British accounting academic

Christine Cooper is a British accounting academic. She holds a Chair in Accounting at the University of Edinburgh Business School and is co-editor-in-chief of Critical Perspectives on Accounting. Her research examines the economic, political and social impact of accounting.

== Life and career ==
Cooper holds a PhD in accounting from the University of Strathclyde. She did her BA (Hons) at the University of Greenwich and her MSc in accounting and finance at the London School of Economics. During her doctoral studies, she taught at Erith College of Technology. After obtaining her PhD, with a dissertation entitled "The Impact of Accounting on Our Everyday Lives", she took a position as lecturer at Ealing College of Higher Education. A year later, she moved to Middlesex University, where she stayed for three years. In 1988, she moved to the Strathclyde Business School, where she stayed for 20 years. In 2018, she was appointed Chair in Accounting at the University of Edinburgh School of Business.

== Research ==
Cooper's research draws on Marx, Foucault, and other social theorists to examine the economic, political and social impact of accounting, particularly on our daily lives.

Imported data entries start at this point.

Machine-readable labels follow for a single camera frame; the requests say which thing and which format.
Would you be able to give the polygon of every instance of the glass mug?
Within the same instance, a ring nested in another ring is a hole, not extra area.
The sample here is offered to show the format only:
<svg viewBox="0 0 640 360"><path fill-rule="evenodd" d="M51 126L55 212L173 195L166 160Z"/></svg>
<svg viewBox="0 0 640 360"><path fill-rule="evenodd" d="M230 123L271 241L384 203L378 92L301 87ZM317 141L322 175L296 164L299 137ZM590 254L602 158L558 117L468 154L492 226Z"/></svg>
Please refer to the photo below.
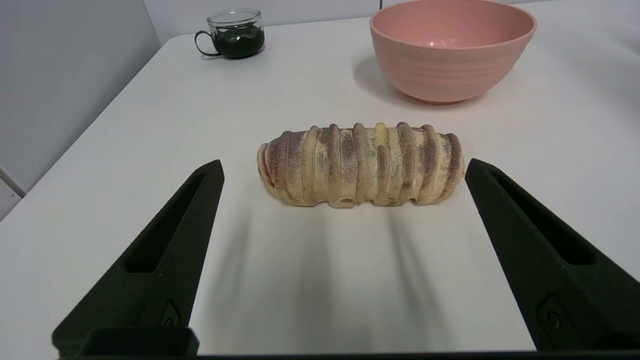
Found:
<svg viewBox="0 0 640 360"><path fill-rule="evenodd" d="M198 31L195 42L198 51L206 56L224 55L227 58L245 58L262 49L264 28L262 15L254 9L235 9L219 12L207 18L210 33ZM198 46L198 36L207 34L217 54L205 53Z"/></svg>

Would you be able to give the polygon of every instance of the bread loaf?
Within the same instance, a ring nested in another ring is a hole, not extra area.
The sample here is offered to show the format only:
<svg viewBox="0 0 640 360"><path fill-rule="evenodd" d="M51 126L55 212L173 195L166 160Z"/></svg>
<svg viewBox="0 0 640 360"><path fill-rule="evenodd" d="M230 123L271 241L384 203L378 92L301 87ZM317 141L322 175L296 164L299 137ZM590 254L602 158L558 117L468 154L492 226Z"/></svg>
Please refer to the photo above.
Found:
<svg viewBox="0 0 640 360"><path fill-rule="evenodd" d="M258 172L267 189L284 202L313 206L328 201L352 208L371 200L376 205L419 205L448 199L465 168L458 137L425 125L394 128L378 123L366 129L312 126L282 135L258 150Z"/></svg>

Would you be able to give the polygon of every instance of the white table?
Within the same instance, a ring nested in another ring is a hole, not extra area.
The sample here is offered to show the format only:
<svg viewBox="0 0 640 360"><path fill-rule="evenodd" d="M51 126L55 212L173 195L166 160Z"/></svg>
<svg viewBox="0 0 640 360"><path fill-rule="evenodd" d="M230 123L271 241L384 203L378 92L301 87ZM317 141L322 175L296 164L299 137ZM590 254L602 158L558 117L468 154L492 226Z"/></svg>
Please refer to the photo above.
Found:
<svg viewBox="0 0 640 360"><path fill-rule="evenodd" d="M465 183L437 206L284 206L255 164L284 130L398 120L456 133L640 279L640 2L524 4L538 31L485 96L426 106L383 80L368 19L169 41L0 224L0 357L52 330L198 166L226 183L191 327L200 353L532 349Z"/></svg>

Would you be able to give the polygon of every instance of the pink bowl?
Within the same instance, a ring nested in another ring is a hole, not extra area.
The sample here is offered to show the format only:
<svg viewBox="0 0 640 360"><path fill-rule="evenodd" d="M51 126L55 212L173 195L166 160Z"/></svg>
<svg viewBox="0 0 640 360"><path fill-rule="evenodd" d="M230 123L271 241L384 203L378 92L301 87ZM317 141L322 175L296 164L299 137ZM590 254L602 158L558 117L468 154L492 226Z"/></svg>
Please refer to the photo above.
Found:
<svg viewBox="0 0 640 360"><path fill-rule="evenodd" d="M480 96L513 68L536 19L487 0L415 0L369 23L378 65L398 90L430 104Z"/></svg>

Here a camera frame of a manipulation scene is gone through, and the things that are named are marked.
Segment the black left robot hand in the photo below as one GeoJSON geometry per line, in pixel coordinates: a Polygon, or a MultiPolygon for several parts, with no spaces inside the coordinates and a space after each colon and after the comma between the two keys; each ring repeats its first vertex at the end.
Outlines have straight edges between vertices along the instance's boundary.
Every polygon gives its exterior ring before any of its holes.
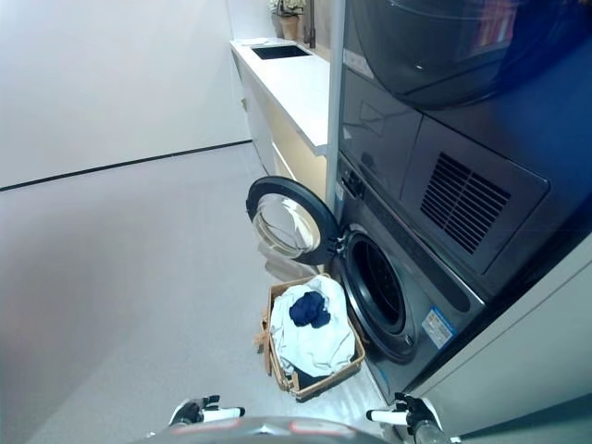
{"type": "Polygon", "coordinates": [[[245,415],[244,407],[222,407],[219,395],[189,399],[172,413],[169,426],[190,426],[198,423],[235,419],[245,415]]]}

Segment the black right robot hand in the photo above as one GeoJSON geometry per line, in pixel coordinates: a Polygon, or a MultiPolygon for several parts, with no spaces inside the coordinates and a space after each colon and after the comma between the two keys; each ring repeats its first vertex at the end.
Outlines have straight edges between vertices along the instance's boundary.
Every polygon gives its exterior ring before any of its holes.
{"type": "Polygon", "coordinates": [[[438,415],[429,400],[415,398],[402,392],[394,394],[394,403],[390,408],[368,410],[365,416],[371,422],[404,426],[412,436],[425,424],[442,430],[438,415]]]}

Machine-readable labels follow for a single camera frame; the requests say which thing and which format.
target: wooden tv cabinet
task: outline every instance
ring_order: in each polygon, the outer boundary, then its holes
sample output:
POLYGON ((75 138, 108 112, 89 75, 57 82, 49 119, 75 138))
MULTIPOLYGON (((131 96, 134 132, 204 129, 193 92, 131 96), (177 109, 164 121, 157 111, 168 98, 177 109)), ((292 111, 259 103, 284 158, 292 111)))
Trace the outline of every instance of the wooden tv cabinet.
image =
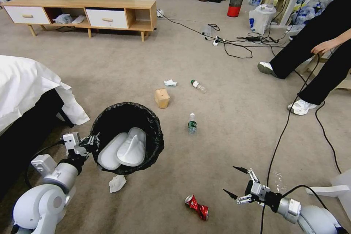
POLYGON ((1 4, 14 23, 27 24, 32 35, 32 25, 69 26, 88 29, 133 30, 141 32, 144 41, 156 27, 156 1, 153 0, 11 0, 1 4), (58 24, 60 14, 87 17, 80 24, 58 24))

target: person
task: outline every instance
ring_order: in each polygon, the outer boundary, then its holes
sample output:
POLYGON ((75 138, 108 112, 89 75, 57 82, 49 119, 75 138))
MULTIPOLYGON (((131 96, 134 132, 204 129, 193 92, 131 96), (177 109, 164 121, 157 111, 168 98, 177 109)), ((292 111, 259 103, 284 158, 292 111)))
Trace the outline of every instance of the person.
POLYGON ((351 0, 334 0, 321 15, 311 19, 294 39, 269 63, 260 62, 257 67, 265 74, 285 79, 297 66, 312 57, 338 47, 324 64, 319 74, 299 95, 292 112, 305 115, 316 108, 340 82, 351 68, 351 0))

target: green bottle label
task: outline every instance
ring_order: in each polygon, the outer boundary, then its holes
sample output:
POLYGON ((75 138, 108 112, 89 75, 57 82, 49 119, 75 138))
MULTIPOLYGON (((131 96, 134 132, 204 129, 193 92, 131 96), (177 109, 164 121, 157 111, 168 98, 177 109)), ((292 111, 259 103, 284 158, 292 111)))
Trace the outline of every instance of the green bottle label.
POLYGON ((188 122, 188 129, 191 128, 191 127, 195 127, 196 128, 196 126, 197 126, 197 123, 195 121, 188 122))

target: black pants
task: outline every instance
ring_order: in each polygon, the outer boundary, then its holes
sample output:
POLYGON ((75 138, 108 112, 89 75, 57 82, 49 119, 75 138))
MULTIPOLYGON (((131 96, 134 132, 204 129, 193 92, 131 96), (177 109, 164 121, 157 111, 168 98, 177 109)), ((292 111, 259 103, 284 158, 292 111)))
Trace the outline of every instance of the black pants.
MULTIPOLYGON (((313 18, 270 62, 274 73, 279 78, 285 79, 298 65, 312 57, 311 50, 315 46, 339 36, 350 28, 348 24, 333 23, 336 19, 336 4, 338 4, 337 0, 330 3, 320 16, 313 18)), ((329 92, 346 78, 350 68, 351 40, 348 40, 335 50, 319 74, 305 87, 299 97, 308 103, 321 104, 329 92)))

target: crushed soda can
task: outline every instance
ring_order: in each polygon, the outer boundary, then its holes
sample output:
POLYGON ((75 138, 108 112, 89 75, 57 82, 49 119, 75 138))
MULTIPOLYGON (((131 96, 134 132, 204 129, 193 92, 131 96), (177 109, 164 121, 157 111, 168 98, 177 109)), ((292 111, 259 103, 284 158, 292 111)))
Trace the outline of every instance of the crushed soda can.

Her published research has covered:
- Social and environmental accounting
- Accounting and gender
- Privatization
- Deskilling of accountants and bookkeepers
- Insolvency, taxation, and accountability
- Financial innovation in the charitable sector
- Neoliberal governance.

Cooper's most cited paper, "The Non and Nom of Accounting for (M)other Nature," offers a feminist critique of accounting, particularly its capacity to function as a tool for reporting on environmental performance. The article follows Hélène Cixous in adopting the word "feminine" rather than "feminist," in order to challenge what Cooper sees as the masculine symbolic structures of accounting. The article has been cited over 300 times, according to Google Scholar.

== Editorial work ==
In addition to serving as co-editor-in-chief of Critical Perspectives on Accounting, Cooper sits on the editorial boards of several peer-reviewed academic journals, including:
- Accounting, Organizations and Society
- Accounting, Auditing & Accountability Journal
- Sustainability Accounting, Management and Policy Journal
- Qualitative Research in Accounting & Management
- Accounting Forum

== Selected publications ==
The following articles have each been cited over 100 times, according to Google Scholar:
- Cooper, C. (1992). The Non and Nom of Accounting for (M)other Nature. Accounting, Auditing & Accountability Journal, 5(3).
- Cooper, C. (1995). Ideology, hegemony and accounting discourse: A case study of the National Union of Journalists. Critical Perspectives on Accounting, 6(3), 175-209.
- Cooper, C., & Taylor, P. (2000). From Taylorism to Ms Taylor: The transformation of the accounting craft. Accounting, Organizations and Society, 25(6), 555-578.
- Sikka, P., Puxty, A., Willmott, H., & Cooper, C. (1998). 'The impossibility of eliminating the expectations gap: Some theory and evidence. Critical Perspectives on Accounting, 9(3), 299-330.

== Awards ==
- Lifetime Achievement Award, British Accounting and Finance Association
- 2012 Mary Parker Follett Award, Winner, for "Vulgate accountability: Insights from the field of football" with Joanne Johnston. Accounting, Auditing & Accountability Journal, 25(4), 602-634.